标题： 核心：可扩展粒子模拟的八叉树构建算法 显示英文标题

标题： Cornerstone: Octree Construction Algorithms for Scalable Particle Simulations

摘要： 本文提出了一种八叉树构建方法，称为Cornerstone，该方法有助于在无网格数值模拟中进行全局域分解和粒子间的相互作用。 我们的方法基于为3D计算机图形学开发的算法，并将其扩展到分布式高性能计算（HPC）系统。 Cornerstone生成全局和局部必要的八叉树，并能够在所有树层次结构上并行操作。 生成的八叉树适用于支持N体方法中各种短程和长程相互作用的计算，例如Barnes-Hut和快速多极子方法（FMM）。 虽然我们提供了CPU实现，但Cornerstone可以在GPU上完全运行。 这相比在CPU上执行显著加快了树的构建，并作为设计超越卸载方法的模拟代码的强大构建模块，其中只有数值密集型任务被发送到GPU。 由于数据仅存在于GPU内存中，Cornerstone消除了CPU和GPU之间的数据移动。 作为示例，我们使用Cornerstone为在几乎完整的LUMI-G系统上运行的Barnes-Hut树代码生成局部必要的八叉树，最多支持8万亿个粒子。 显示英文摘要

摘要： This paper presents an octree construction method, called Cornerstone, that facilitates global domain decomposition and interactions between particles in mesh-free numerical simulations.
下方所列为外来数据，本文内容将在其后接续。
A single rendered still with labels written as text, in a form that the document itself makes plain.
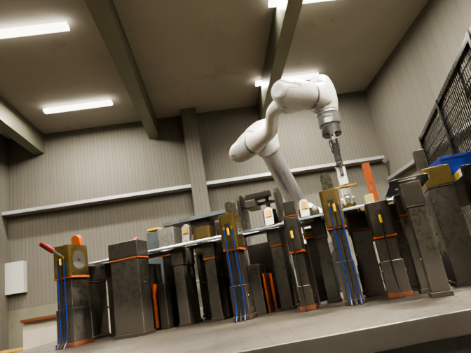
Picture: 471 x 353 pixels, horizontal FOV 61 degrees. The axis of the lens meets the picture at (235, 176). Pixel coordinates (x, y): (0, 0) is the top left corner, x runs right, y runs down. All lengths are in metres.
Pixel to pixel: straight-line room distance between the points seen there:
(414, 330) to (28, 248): 8.10
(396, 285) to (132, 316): 0.87
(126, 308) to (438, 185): 1.11
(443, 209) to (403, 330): 0.66
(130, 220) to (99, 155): 1.52
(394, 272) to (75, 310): 1.09
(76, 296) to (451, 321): 1.25
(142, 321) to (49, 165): 7.46
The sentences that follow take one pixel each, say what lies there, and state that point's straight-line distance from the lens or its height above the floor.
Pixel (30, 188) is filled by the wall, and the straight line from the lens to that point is 8.81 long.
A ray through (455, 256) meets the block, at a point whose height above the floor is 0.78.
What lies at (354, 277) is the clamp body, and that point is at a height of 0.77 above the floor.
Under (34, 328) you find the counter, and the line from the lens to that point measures 5.39.
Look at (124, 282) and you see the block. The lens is 1.52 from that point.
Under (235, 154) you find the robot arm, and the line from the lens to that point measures 1.98.
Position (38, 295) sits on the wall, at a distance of 8.40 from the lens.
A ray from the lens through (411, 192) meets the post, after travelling 1.11.
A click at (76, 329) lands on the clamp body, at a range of 1.62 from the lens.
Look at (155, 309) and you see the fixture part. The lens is 1.63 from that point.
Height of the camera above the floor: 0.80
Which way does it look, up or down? 16 degrees up
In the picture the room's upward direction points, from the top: 10 degrees counter-clockwise
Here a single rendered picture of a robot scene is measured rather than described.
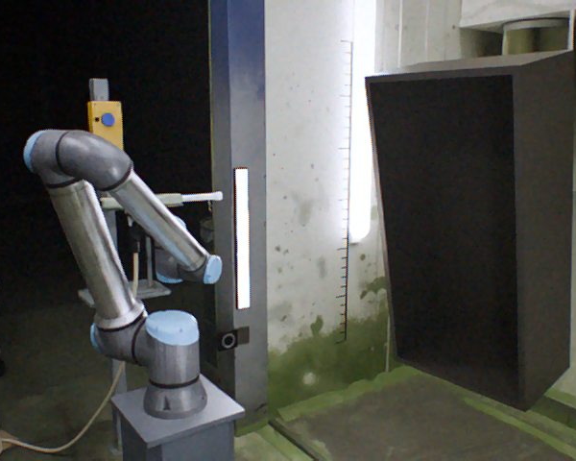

Our method is based on algorithms developed for 3D computer graphics, which we extend to distributed high performance computing (HPC) systems. Cornerstone yields global and locally essential octrees and is able to operate on all levels of tree hierarchies in parallel. The resulting octrees are suitable for supporting the computation of various kinds of short and long range interactions in N-body methods, such as Barnes-Hut and the Fast Multipole Method (FMM). While we provide a CPU implementation, Cornerstone may run entirely on GPUs. This results in significantly faster tree construction compared to execution on CPUs and serves as a powerful building block for the design of simulation codes that move beyond an offloading approach, where only numerically intensive tasks are dispatched to GPUs. With data residing exclusively in GPU memory, Cornerstone eliminates data movements between CPUs and GPUs. As an example, we employ Cornerstone to generate locally essential octrees for a Barnes-Hut treecode running on almost the full LUMI-G system with up to 8 trillion particles.